▶ [Activity] Reproduce verbatim the line in which "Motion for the" occurs, together with each line that follows it to the end of the listing, and nothing more.

--- Collected material Enclosed Below ---

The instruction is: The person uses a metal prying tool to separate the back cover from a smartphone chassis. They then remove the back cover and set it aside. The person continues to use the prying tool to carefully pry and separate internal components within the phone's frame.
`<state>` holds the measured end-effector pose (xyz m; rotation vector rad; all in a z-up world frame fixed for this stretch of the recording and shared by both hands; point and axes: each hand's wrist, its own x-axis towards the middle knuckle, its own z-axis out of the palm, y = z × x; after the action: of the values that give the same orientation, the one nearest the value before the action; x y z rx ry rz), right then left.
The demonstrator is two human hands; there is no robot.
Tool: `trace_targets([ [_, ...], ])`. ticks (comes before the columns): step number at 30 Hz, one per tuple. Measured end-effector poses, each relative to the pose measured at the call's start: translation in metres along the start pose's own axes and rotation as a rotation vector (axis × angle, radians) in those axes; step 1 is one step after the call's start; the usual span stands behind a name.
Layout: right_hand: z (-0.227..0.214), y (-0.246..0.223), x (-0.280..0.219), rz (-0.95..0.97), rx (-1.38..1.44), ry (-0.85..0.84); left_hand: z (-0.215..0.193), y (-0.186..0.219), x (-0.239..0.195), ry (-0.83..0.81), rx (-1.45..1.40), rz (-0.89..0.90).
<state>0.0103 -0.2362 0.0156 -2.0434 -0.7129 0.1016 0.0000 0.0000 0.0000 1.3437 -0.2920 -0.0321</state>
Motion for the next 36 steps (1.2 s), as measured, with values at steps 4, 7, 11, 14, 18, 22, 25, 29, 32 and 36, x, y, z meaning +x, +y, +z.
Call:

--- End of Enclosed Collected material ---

▶ [Reply]
Motion for the next 36 steps (1.2 s), as measured, with values at steps 4, 7, 11, 14, 18, 22, 25, 29, 32 and 36, x, y, z meaning +x, +y, +z.
Call:

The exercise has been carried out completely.